---------- Source data ----------

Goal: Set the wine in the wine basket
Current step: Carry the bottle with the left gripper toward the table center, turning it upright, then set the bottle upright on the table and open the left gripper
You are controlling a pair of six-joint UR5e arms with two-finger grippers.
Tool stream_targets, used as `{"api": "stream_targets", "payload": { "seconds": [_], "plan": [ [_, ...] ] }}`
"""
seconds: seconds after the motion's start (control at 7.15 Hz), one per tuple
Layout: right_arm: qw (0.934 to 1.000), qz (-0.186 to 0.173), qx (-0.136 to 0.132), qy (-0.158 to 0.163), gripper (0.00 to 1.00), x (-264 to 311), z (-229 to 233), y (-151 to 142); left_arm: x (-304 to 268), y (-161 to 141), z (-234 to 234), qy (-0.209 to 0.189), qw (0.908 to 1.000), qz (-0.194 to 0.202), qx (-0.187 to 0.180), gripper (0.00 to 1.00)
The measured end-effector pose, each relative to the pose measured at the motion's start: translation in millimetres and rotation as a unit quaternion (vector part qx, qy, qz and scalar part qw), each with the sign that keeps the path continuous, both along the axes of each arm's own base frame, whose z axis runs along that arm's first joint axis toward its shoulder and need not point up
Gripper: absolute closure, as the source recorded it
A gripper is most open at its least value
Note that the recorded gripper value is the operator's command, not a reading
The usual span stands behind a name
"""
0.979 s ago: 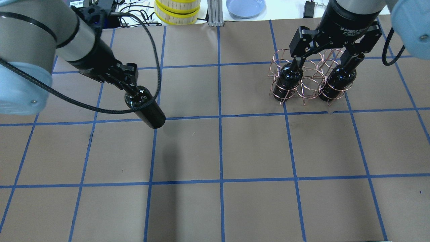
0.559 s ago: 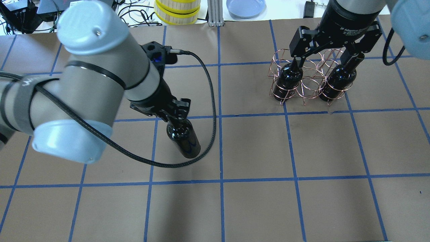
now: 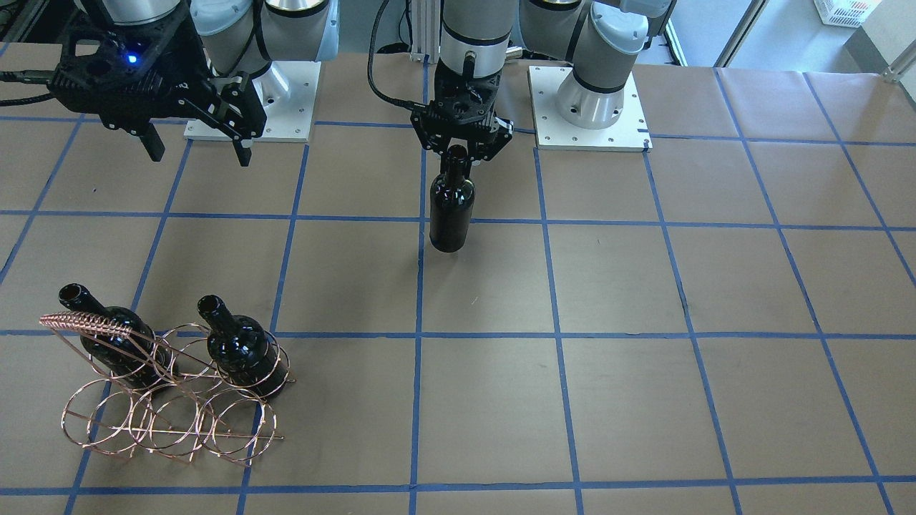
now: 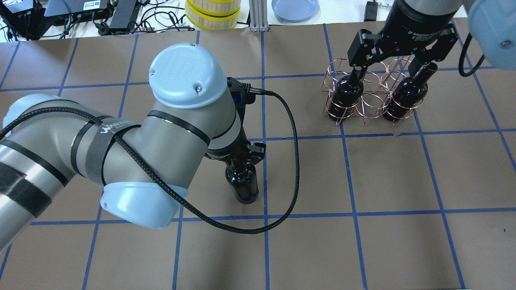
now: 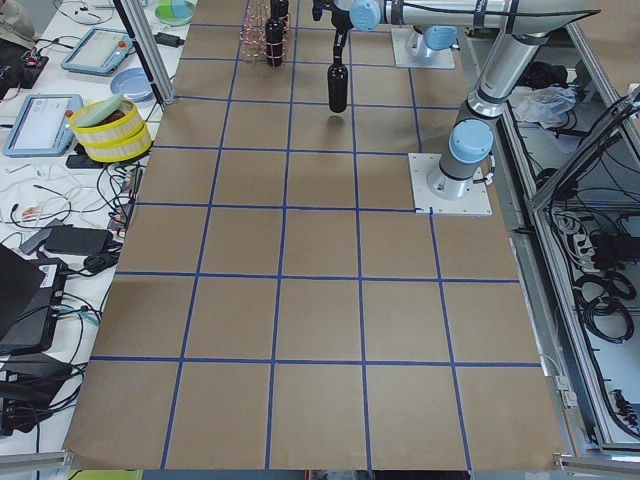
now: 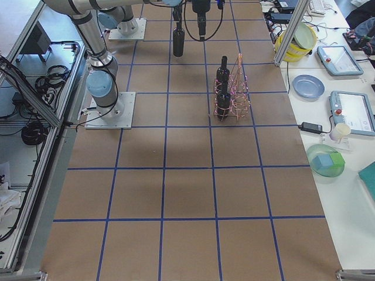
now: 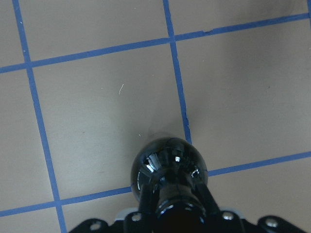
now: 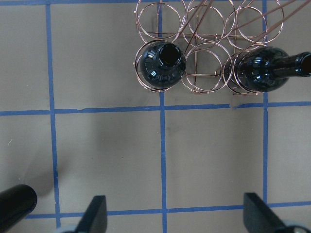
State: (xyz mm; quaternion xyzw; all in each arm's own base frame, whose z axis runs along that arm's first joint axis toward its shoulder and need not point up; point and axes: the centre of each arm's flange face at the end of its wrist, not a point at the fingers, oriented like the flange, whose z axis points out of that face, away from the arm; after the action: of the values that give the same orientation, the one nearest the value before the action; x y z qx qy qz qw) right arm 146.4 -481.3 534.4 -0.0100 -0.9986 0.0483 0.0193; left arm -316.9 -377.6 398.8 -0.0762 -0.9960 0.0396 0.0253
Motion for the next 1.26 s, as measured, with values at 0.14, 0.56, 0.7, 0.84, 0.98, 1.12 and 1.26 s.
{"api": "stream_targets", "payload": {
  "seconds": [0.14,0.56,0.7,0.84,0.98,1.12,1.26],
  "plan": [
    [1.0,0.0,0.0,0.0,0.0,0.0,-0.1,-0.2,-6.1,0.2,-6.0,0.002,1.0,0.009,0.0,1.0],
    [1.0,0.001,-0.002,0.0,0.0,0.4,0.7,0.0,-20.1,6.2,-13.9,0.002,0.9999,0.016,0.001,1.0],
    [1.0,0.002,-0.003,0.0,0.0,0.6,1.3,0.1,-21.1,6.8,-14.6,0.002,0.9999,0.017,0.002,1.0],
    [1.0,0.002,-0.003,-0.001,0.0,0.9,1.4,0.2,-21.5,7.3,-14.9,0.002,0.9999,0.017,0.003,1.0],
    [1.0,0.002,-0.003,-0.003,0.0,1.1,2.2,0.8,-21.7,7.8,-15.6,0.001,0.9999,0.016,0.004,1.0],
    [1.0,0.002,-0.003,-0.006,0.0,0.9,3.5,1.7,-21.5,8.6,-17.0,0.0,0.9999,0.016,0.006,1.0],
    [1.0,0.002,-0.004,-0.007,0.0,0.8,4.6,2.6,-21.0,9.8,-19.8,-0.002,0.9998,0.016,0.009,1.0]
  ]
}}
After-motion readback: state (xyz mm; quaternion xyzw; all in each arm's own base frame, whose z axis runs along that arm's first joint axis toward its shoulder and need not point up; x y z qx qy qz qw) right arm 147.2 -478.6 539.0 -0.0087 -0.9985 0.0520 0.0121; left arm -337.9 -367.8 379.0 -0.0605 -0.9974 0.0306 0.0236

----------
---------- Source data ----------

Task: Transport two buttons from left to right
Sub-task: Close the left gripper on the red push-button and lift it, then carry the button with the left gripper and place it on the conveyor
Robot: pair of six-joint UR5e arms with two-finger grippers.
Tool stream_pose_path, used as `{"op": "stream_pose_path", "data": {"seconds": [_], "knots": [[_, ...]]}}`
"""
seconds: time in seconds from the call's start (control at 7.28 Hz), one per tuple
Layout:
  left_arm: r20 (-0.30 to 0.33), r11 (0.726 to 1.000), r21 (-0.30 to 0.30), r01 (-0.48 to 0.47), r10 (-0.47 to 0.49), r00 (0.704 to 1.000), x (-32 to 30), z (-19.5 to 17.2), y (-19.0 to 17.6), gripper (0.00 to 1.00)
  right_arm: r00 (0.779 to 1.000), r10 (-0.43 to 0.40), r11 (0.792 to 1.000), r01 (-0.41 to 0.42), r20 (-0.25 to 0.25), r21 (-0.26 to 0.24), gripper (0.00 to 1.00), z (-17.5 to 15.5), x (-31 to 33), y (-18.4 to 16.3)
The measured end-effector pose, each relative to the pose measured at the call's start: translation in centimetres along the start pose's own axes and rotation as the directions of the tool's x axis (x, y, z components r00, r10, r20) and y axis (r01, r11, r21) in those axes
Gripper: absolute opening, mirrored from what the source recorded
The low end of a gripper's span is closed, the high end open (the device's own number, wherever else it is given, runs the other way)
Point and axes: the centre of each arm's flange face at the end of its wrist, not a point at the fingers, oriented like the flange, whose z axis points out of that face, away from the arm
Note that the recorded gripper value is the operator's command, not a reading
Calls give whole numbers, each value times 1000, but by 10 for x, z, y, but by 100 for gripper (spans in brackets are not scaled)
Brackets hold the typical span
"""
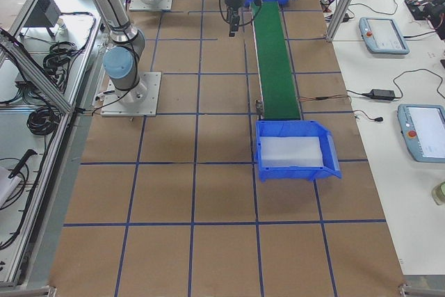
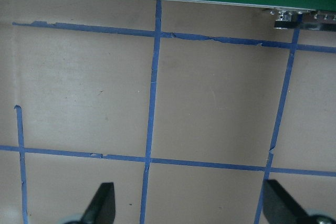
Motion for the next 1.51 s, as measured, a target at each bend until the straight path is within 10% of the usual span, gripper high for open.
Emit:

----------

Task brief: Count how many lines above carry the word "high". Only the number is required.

Response to the task: 2